■ What you are asked to do:
Drop every image, then reproduce the data exactly as given.

----------------

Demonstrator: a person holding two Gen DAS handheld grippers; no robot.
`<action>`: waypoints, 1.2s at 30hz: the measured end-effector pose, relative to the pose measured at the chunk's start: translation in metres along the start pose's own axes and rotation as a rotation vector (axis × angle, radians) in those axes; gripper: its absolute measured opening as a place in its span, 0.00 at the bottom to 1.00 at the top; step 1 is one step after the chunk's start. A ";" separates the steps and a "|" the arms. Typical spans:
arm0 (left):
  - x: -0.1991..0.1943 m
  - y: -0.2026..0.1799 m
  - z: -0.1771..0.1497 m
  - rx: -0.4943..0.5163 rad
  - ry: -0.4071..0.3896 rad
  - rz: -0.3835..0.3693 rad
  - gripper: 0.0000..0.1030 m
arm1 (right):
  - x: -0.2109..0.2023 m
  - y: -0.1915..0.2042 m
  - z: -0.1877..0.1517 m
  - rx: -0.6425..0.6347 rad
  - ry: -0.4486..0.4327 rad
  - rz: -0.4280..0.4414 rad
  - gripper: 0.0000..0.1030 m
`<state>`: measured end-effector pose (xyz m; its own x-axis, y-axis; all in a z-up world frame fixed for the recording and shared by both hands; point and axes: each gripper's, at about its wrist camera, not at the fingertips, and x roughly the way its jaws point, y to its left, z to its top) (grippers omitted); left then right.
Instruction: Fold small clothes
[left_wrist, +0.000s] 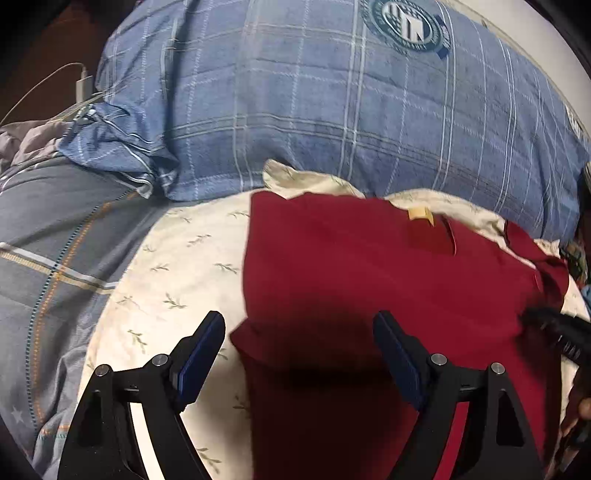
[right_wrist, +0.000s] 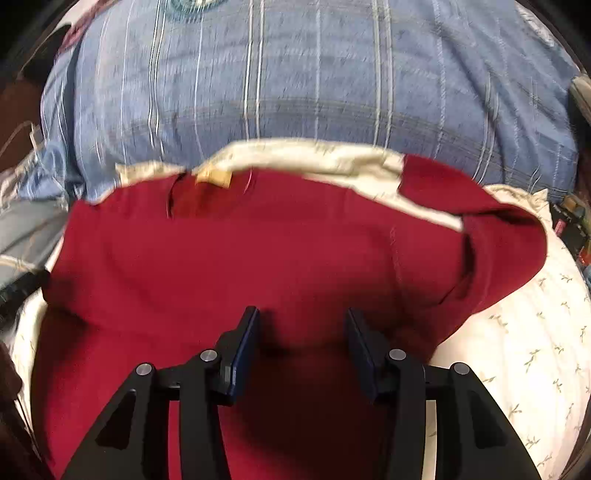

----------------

■ Task output:
Demonstrator: a person holding two Gen DAS handheld grippers; no robot.
`<action>`: waypoints, 1.2s at 30hz: the measured end-effector pose, relative to the pose measured at the chunk's start: translation in metres along the start pose's own axes and rotation as a rotation vector (axis × angle, radians) in those axes; gripper: its absolute measured opening as a place in its span, 0.00 at the bottom to 1.00 at the top; step 1 is one step after the chunk's start. A ";" separates the steps and a "|" the arms. Typical spans:
arm0 (left):
  - x: -0.1991..0.1943 m
  - y: -0.2026..0.1799 m
  - z: -0.1771..0.1497 m
  - rx: -0.4943..0.5163 rad
  - ry: -0.4071..0.3896 rad
  - rz: -0.3835..0.3693 rad
  - gripper: 0.0000..0.1030 m
arm1 (right):
  - x: -0.2109..0.2023 m
  - y: -0.1915..0.2042 m
  - z: -0.1877..0.1517 m
  - rx: -0.6425..0.6347 rad
  - ry: -0.4486..0.4327 rad
  - rz: -0.4280..0.4414 rad
  - gripper: 0.0000..0.1030 m
`<state>`: measured end-effector pose (xyz m; its own x-axis, y-axis; all in a z-up world frame fixed for the recording and shared by both hands; point and axes: each gripper's, at about its wrist camera, not at the fingertips, and x roughly the way its jaws point, y to its left, z to its top) (grippers omitted); left then right.
Instruction: Fold small clothes
[left_wrist, +0.000s] 
[right_wrist, +0.000s] 

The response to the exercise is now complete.